Commercial mortgages are very different from residential mortgages. They have a whole other set of criteria and process to work through.
Unlike a resi mortgage, which looks at your personal 신용카드현금화 creditworthiness, commercial lenders look to the income that the property generates.
This is why many people choose to go through a specialist mortgage broker. They can find the best deals and help with paperwork and negotiating.
Refinancing
The process of refinancing commercial mortgage financing is similar to that for getting a traditional loan, but lenders require more documentation and stricter creditworthiness assessments. Lenders also look at how long the borrower has been in business and whether they have a history of financial trouble.
Refinance loans for commercial real estate come in a few different types. The most common is a traditional commercial refinance loan, which allows you to switch your existing mortgage into one with a lower interest rate and the same repayment terms. You can also get a commercial cash-out refinance, which lets you withdraw equity from the property in the form of a new mortgage.
The lender may also offer a commercial bridge loan, which is designed to help you renovate the property and sell it or secure long-term financing before the current mortgage expires. These loans typically have short terms of two years or less and feature minimal payments or interest-only payments with a large balloon payment at the end.
Conduit Loans
Commercial Mortgage Backed Securities, or CMBS loans, are commercial real estate loans that are bundled together, pooled, securitized, and offered in the secondary market. They are available to borrowers seeking higher leverage and lower fixed interest rates for multifamily properties, self-storage facilities, hotels, office buildings, industrial complexes, warehouses, and retail properties.
Typically, CMBS loans are non-recourse (no personal guarantees) with standard carveouts that protect investors from bad boy behavior. These standardized underwriting requirements make conduit loans popular among lenders and investors alike.

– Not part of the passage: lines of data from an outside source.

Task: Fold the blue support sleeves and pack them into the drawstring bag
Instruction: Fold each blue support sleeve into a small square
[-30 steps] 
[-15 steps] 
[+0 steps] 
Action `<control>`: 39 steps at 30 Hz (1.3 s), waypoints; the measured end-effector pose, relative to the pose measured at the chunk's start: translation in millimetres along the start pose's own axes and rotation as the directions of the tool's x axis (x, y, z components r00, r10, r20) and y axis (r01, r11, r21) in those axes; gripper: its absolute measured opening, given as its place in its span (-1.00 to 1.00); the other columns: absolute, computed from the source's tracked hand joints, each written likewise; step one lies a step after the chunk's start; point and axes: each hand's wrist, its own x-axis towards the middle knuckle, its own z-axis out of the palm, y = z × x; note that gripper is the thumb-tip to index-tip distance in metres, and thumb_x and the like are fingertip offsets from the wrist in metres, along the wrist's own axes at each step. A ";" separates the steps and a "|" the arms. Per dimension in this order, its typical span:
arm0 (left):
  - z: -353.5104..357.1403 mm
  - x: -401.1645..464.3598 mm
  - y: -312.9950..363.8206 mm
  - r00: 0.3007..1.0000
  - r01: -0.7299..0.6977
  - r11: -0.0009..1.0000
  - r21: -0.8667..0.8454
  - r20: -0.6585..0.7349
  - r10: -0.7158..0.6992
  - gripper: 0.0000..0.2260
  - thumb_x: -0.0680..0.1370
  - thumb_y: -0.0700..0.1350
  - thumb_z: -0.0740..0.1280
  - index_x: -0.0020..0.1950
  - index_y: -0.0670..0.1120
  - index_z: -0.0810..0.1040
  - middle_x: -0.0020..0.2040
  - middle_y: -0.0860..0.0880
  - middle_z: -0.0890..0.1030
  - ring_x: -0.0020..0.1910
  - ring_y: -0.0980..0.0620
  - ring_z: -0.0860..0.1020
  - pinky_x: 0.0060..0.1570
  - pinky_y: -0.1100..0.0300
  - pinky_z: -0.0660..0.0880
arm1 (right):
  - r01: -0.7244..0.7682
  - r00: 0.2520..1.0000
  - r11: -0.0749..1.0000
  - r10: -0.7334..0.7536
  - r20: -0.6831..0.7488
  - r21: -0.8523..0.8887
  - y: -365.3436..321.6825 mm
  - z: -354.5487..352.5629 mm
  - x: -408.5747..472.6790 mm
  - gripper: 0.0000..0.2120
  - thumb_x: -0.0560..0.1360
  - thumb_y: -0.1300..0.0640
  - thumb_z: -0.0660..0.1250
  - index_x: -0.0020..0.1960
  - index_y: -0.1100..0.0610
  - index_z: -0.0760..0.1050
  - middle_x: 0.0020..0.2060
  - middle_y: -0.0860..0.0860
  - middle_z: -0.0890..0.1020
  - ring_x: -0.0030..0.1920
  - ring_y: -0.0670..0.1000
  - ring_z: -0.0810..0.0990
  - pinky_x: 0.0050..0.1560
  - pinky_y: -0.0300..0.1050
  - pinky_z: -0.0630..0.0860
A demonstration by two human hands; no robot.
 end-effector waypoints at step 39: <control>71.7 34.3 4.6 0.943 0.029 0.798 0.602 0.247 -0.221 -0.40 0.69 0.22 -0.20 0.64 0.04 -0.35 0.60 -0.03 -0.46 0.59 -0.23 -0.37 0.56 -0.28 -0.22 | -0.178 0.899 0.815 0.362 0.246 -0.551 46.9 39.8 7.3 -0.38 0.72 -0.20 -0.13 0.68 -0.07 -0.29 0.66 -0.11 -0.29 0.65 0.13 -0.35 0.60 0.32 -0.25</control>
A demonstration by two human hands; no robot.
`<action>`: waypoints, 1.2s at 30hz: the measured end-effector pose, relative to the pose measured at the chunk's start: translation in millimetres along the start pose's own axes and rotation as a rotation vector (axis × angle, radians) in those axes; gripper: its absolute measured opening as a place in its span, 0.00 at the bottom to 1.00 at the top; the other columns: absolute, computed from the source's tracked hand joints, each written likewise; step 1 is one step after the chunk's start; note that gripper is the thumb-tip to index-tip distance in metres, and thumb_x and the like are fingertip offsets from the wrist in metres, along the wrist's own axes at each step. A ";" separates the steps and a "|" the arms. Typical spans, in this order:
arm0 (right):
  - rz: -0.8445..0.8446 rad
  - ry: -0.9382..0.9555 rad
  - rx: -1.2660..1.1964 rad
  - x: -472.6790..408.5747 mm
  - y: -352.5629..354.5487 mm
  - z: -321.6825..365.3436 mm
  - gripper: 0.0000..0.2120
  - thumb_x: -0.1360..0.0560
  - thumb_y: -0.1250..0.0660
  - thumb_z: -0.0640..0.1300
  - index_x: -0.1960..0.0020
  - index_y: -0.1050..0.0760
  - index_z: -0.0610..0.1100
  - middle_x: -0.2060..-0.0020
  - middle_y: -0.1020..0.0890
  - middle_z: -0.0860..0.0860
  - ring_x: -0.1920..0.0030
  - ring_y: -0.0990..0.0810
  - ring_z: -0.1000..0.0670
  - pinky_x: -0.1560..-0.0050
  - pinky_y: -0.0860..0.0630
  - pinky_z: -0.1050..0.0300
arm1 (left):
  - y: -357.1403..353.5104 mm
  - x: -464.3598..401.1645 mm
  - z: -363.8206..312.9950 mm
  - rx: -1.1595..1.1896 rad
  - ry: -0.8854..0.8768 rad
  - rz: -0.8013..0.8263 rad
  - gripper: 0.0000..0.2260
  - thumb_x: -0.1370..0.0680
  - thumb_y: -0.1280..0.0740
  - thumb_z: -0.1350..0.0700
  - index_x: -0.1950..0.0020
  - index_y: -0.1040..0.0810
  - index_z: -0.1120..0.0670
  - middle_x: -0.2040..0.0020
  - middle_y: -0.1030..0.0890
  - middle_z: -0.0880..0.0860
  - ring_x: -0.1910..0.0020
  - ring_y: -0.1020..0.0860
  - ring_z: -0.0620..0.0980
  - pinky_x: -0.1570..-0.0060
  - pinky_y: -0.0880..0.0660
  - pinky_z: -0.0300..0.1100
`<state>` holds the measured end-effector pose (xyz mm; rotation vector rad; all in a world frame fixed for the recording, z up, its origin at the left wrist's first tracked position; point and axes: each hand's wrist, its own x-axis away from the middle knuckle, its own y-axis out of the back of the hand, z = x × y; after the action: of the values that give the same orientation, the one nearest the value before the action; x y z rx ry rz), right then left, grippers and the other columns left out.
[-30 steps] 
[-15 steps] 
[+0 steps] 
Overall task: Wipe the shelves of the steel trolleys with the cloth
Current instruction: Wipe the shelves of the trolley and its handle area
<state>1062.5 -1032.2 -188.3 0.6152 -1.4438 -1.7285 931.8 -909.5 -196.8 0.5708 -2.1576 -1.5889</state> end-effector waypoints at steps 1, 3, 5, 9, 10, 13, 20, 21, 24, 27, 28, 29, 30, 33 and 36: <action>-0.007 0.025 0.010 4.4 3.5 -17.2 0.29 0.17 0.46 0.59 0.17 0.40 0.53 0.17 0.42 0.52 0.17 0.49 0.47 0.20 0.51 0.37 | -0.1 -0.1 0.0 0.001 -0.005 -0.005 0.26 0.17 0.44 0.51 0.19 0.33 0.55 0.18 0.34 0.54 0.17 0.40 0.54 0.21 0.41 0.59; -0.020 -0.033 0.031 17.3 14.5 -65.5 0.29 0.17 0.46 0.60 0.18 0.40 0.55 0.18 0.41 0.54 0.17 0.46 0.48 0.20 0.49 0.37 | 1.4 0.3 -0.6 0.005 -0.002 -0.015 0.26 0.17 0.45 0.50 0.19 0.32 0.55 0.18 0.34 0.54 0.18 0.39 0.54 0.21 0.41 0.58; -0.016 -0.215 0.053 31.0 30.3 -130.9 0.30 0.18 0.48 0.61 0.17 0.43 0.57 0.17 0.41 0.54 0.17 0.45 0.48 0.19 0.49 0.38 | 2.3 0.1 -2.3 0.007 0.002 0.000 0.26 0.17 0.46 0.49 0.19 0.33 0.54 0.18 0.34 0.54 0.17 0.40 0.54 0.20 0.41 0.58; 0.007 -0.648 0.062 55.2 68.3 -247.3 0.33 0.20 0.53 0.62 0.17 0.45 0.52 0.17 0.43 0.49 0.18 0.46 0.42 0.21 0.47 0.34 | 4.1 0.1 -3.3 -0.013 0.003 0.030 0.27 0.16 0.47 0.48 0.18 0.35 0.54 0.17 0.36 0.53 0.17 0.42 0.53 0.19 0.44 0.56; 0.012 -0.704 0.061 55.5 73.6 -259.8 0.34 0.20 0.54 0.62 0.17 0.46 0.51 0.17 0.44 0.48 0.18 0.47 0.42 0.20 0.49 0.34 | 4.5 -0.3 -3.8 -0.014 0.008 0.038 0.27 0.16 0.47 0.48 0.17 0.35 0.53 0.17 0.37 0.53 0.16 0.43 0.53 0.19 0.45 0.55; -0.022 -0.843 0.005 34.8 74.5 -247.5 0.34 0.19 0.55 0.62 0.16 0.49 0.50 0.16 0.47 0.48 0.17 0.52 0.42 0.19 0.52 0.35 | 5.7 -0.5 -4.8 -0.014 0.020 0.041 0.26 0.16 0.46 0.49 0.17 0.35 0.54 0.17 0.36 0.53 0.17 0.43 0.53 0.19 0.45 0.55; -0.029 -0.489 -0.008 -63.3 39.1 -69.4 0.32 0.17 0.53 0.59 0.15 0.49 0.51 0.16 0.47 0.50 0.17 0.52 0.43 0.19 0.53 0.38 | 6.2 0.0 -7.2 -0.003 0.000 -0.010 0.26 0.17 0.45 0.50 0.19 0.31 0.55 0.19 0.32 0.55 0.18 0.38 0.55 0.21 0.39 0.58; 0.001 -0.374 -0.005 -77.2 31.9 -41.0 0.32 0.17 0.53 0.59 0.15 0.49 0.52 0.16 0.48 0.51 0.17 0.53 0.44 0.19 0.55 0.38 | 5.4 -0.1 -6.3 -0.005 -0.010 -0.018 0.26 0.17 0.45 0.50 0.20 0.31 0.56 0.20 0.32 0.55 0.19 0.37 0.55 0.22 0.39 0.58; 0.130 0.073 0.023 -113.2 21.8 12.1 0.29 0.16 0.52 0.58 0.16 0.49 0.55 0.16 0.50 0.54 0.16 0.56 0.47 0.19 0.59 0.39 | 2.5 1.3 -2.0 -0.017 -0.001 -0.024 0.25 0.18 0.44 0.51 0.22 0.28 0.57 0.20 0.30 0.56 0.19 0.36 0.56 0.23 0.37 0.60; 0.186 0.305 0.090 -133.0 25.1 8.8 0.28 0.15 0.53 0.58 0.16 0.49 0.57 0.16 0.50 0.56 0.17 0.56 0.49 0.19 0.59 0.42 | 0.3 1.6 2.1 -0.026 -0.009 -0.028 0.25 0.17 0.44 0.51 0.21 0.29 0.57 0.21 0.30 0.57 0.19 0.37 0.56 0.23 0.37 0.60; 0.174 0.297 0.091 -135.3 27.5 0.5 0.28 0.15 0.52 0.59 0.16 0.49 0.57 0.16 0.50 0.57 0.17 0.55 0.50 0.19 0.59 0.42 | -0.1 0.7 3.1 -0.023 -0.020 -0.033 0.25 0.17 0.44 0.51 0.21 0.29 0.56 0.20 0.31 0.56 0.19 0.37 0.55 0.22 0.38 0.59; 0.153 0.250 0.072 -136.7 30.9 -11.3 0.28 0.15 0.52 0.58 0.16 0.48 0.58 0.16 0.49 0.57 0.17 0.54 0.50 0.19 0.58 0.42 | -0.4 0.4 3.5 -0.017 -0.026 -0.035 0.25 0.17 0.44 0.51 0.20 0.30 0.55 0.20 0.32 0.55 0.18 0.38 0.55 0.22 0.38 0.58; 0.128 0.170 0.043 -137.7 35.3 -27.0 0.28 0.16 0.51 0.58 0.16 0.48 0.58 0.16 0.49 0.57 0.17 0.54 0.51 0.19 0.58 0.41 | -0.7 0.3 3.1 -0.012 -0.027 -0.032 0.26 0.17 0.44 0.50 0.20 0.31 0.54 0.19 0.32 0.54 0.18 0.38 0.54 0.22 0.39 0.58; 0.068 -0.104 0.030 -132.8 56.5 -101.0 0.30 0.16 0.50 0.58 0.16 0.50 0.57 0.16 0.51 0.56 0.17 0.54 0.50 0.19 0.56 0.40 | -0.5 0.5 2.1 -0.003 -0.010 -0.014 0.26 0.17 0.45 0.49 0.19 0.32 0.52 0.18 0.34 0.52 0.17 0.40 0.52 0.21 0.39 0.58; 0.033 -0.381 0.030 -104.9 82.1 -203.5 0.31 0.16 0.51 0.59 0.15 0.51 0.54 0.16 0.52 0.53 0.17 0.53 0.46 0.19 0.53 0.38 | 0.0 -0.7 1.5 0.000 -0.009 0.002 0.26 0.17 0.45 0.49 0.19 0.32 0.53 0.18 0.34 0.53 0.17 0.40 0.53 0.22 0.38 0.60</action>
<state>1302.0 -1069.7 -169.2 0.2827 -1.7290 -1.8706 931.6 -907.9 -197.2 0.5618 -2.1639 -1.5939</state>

The main drawback of a CMBS loan is that the loans are not serviced by their original lender. Instead, the servicing is outsourced to a master service provider who may not always have a borrower’s best interests in mind. This is why many borrowers choose to prepay through defeasance or yield maintenance. The defeasance process involves swapping a commercial mortgage loan’s underlying collateral for alternative securities, such as Treasury bonds. Alternatively, a borrower may choose to pay the yield maintenance amount based on Treasury rates plus a spread added by their lender.
Traditional Commercial Loans
Traditional commercial mortgages are used to purchase or refinance non-owner occupied property. This can include office buildings, warehouses, apartment complexes and shopping malls. These loans can also be used to make upgrades or additions to existing properties, such as renovating a multi-family building to attract more high-paying tenants.
The application process for a conventional commercial loan requires significant financial paperwork, including financial statements, business plans and tax returns. Lenders also typically conduct an extensive due diligence on the property before issuing a final loan.
Other types of commercial financing include commercial bridge loans, which are used to cover cash flow gaps during a transitional period. They generally have shorter terms than a permanent commercial mortgage. And they usually have higher interest rates than a permanent mortgage. These loans can be found through private lenders and are designed for businesses that may not qualify for traditional financing, such as those with poor credit or those who are flipping properties.
Finding a Lender
If you want to purchase commercial property like office buildings, industrial warehouses, apartment complexes or land zones for commercial use, a traditional commercial mortgage loan may be the best option. These loans are typically offered by banks or other traditional lenders and can have LTVs up to 85%. Borrowers are generally required to have a high credit score and solid business financials to qualify for these types of loans.
The pre-qualification standards for a commercial mortgage loan will vary from lender to lender. Lenders look at a borrower’s lending history, personal and business credit scores, bank statements, income tax returns, business plan and more to determine the level of risk.
The application process can take months since the lender is completing extensive due diligence and reviews of the property, sponsor and legal borrowing entity. Moreover, the lender will charge a number of fees including loan application fees, survey and appraisal charges. These charges can add up to thousands of dollars and should be taken into account when applying for a commercial mortgage loan.